The reply should contain the full listing exactly as written and no pictures at all.

-- Raw data follows --

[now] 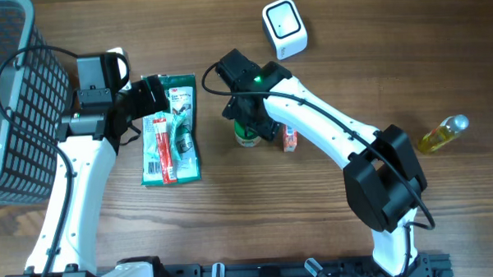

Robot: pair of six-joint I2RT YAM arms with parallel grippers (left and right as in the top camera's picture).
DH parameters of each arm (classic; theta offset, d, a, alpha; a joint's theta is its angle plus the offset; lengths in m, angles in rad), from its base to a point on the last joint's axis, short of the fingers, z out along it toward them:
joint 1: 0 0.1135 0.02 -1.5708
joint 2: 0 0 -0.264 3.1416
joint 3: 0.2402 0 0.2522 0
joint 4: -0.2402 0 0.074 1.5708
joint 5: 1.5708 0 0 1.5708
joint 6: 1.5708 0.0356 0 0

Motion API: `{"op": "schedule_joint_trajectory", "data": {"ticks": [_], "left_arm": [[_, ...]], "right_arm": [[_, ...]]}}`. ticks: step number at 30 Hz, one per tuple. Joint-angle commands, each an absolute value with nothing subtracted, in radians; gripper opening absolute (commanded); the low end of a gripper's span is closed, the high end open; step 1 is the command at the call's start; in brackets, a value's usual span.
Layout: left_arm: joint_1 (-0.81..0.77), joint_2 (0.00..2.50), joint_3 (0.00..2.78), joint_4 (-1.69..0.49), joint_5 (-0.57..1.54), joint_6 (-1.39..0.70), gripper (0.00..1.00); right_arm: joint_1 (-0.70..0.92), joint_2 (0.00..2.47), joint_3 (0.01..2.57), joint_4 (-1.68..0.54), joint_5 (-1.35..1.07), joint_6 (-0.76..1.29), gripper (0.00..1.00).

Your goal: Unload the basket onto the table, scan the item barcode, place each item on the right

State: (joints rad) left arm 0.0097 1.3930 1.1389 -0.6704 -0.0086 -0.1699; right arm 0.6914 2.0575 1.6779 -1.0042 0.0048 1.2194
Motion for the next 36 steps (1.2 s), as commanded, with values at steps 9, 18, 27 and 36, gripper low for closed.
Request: {"op": "schedule_joint_trajectory", "data": {"ticks": [9,18,27,36], "left_arm": [[0.015,1.382,1.15,-0.667,0.0,-0.165,1.0],[0.015,1.382,1.15,-0.667,0.0,-0.165,1.0],[0.015,1.382,1.15,-0.667,0.0,-0.165,1.0],[0.015,1.382,1.15,-0.667,0.0,-0.165,1.0]], "right_arm": [[0.699,2.078,1.676,-1.028,0.015,1.147,0.69],[0.699,2.078,1.676,-0.978,0.034,0.543,0.69],[0.699,2.078,1.676,-0.944,0.027,0.323,1.0],[0.701,2.078,1.676,-1.03,-0.024,0.868,0.99]]}}
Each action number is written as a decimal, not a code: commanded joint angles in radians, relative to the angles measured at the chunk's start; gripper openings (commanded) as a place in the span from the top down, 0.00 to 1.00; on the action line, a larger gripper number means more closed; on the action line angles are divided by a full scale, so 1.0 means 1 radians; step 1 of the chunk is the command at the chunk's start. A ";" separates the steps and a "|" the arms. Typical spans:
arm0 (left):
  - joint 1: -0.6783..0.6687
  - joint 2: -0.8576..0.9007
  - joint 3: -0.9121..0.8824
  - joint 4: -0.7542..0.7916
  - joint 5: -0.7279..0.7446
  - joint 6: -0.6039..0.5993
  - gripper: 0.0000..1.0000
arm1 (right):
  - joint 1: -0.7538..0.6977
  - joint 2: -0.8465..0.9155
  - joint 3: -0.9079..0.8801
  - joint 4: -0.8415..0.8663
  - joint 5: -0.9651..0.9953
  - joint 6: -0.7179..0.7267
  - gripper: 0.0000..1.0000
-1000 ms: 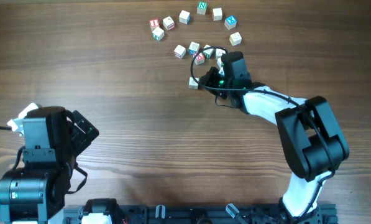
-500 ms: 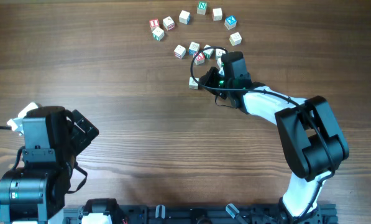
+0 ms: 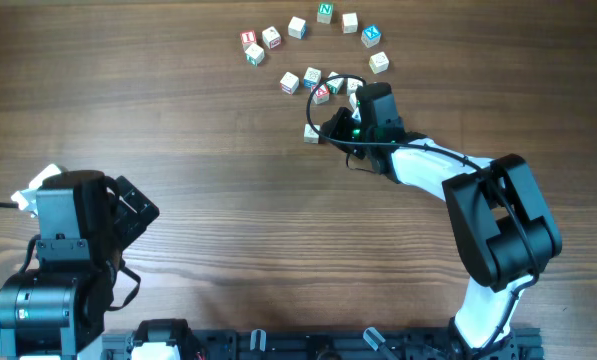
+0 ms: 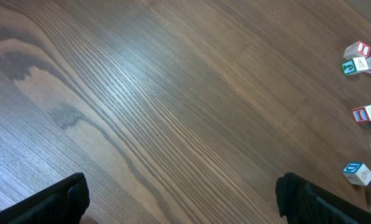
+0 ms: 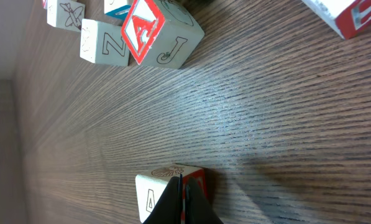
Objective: Form a circle
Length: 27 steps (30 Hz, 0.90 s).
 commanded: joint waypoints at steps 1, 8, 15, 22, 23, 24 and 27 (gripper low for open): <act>0.006 0.001 -0.004 0.004 -0.013 -0.010 0.00 | 0.005 0.024 -0.005 0.006 0.016 -0.003 0.95; 0.006 0.001 -0.004 0.004 -0.013 -0.010 0.00 | 0.023 0.024 -0.005 0.022 0.024 -0.021 0.95; 0.006 0.001 -0.004 0.003 -0.013 -0.010 0.00 | 0.023 0.024 -0.005 0.020 0.043 -0.021 0.95; 0.006 0.001 -0.004 0.004 -0.013 -0.010 0.00 | 0.023 0.024 -0.005 0.029 0.061 -0.019 0.95; 0.006 0.001 -0.004 0.004 -0.013 -0.010 0.00 | 0.023 0.024 -0.005 0.030 0.061 -0.019 0.95; 0.006 0.001 -0.004 0.004 -0.013 -0.010 0.00 | 0.023 0.024 -0.005 0.029 0.061 -0.019 0.95; 0.006 0.001 -0.004 0.003 -0.013 -0.010 0.00 | 0.023 0.024 -0.005 0.029 0.061 -0.019 0.95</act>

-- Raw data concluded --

Answer section –
[now] 

Robot: pair of six-joint I2RT YAM arms with parallel grippers (left and right as in the top camera's picture).
DH parameters of each arm (classic; theta offset, d, a, alpha; a joint's theta is its angle plus the offset; lengths in m, angles in rad), from its base to a point on the last joint's axis, short of the fingers, z out along it toward them:
joint 1: 0 0.1135 0.02 -1.5708
joint 2: 0 0 -0.264 3.1416
joint 3: 0.2402 0 0.2522 0
joint 4: -0.2402 0 0.074 1.5708
joint 5: 1.5708 0 0 1.5708
joint 6: 1.5708 0.0356 0 0

Motion API: `{"op": "schedule_joint_trajectory", "data": {"ticks": [_], "left_arm": [[_, ...]], "right_arm": [[_, ...]]}}`. ticks: step number at 30 Hz, one per tuple. Joint-angle commands, each an absolute value with nothing subtracted, in radians; gripper opening absolute (commanded); the low end of a gripper's span is closed, the high end open; step 1 is the command at the call's start; in brackets, a value's usual span.
Layout: left_arm: joint_1 (-0.81..0.77), joint_2 (0.00..2.50), joint_3 (0.00..2.78), joint_4 (-1.69..0.49), joint_5 (-0.57..1.54), joint_6 (-1.39..0.70), gripper (0.00..1.00); right_arm: joint_1 (-0.70..0.92), joint_2 (0.00..2.47), joint_3 (0.01..2.57), joint_4 (-1.68..0.54), joint_5 (-1.35..1.07), joint_6 (-0.76..1.29), gripper (0.00..1.00).

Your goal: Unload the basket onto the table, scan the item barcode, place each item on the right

State: (joints rad) left arm 0.0097 1.3930 1.1389 -0.6704 -0.0086 -0.1699; right arm 0.6914 2.0575 1.6779 -1.0042 0.0048 1.2194
Motion for the next 36 steps (1.2 s), as commanded, with values at steps 9, 18, 27 and 36, gripper low for closed.
Request: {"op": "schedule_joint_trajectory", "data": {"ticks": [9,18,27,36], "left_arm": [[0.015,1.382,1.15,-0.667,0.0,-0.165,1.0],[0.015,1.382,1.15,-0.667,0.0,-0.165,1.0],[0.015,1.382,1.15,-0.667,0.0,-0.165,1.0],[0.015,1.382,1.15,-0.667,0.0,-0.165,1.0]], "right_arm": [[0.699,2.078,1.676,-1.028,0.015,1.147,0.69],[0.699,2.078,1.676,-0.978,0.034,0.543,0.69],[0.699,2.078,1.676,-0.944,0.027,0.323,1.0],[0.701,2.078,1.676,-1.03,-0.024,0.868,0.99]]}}
Each action number is written as a decimal, not a code: commanded joint angles in radians, relative to the angles measured at the chunk's start; gripper openings (commanded) as a place in the span from the top down, 0.00 to 1.00; on the action line, a larger gripper number means more closed; on the action line angles are divided by a full scale, so 1.0 means 1 radians; step 1 of the chunk is the command at the chunk's start. A ";" separates the steps and a "|" the arms. Typical spans:
arm0 (left):
  - joint 1: -0.6783..0.6687
  - joint 2: -0.8576..0.9007
  - joint 3: -0.9121..0.8824
  - joint 4: -0.7542..0.7916
  - joint 5: -0.7279..0.7446
  - joint 6: -0.6039..0.5993
  - gripper: 0.0000..1.0000
arm1 (right):
  - joint 1: -0.7538..0.6977
  - joint 2: -0.8465..0.9155
  - joint 3: -0.9079..0.8801
  - joint 4: -0.8415..0.8663
  - joint 5: -0.9651..0.9953
  - joint 6: -0.7179..0.7267
  - gripper: 0.0000..1.0000
-1000 ms: 
-500 ms: 
+0 ms: 
+0 ms: 
+0 ms: 
Objective: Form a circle
Length: 27 steps (30 Hz, 0.90 s).
 commanded: joint waypoints at steps 1, 8, 15, 22, 23, 24 and 27 (gripper low for open): <act>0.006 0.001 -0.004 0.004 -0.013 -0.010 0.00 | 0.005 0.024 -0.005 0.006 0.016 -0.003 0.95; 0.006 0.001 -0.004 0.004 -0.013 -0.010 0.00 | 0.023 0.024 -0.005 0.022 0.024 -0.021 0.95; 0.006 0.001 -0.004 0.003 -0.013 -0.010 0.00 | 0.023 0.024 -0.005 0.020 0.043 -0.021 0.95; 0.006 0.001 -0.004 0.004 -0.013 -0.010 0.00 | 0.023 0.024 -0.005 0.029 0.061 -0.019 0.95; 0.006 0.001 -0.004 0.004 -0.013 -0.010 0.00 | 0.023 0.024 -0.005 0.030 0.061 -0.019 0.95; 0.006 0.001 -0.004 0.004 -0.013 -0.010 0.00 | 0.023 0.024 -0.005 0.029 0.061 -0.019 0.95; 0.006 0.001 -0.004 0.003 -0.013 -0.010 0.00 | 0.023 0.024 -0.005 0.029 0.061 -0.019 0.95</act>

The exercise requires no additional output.